WORK TASK
Find the lines of the material below that include the string "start", then copy each one.

RECORDED INFORMATION

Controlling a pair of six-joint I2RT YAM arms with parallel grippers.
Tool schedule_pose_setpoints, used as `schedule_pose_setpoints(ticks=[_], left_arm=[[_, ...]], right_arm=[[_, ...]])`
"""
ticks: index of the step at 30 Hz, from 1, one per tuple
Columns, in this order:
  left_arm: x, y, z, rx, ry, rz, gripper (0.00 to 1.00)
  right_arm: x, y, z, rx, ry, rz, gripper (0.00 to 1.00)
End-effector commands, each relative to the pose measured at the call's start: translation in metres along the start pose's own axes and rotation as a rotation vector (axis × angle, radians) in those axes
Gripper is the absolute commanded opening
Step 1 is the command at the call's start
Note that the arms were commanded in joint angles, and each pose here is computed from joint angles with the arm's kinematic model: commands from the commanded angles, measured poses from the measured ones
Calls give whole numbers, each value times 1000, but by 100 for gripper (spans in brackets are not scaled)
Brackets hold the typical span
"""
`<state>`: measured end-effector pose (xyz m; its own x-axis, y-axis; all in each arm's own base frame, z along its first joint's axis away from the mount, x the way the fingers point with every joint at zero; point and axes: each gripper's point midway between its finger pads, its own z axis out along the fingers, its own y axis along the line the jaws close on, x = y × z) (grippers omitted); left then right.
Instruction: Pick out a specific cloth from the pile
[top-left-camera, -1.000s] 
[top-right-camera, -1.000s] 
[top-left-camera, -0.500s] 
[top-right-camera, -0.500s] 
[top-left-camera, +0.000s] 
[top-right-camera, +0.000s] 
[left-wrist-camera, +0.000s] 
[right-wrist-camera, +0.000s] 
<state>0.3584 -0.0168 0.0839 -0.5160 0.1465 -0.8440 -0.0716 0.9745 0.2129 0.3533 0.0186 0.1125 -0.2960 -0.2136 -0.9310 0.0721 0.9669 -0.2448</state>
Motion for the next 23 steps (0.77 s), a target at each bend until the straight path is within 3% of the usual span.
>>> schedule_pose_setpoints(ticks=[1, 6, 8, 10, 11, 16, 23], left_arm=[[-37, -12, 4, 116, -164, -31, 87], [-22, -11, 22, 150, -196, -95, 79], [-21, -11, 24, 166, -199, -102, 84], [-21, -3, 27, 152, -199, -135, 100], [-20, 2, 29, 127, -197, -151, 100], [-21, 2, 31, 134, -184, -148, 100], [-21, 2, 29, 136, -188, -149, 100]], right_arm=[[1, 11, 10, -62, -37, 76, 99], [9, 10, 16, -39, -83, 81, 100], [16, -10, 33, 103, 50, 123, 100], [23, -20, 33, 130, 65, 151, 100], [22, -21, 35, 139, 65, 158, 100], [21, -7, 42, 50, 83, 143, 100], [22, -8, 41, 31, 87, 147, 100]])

RESULT OF THIS TASK
End-effector commands, each relative to the pose measured at the call's start: translation in metres along the start pose's own axes and rotation as a rotation vector (axis × angle, radians) in those axes
Step 1 is the command at the call's start

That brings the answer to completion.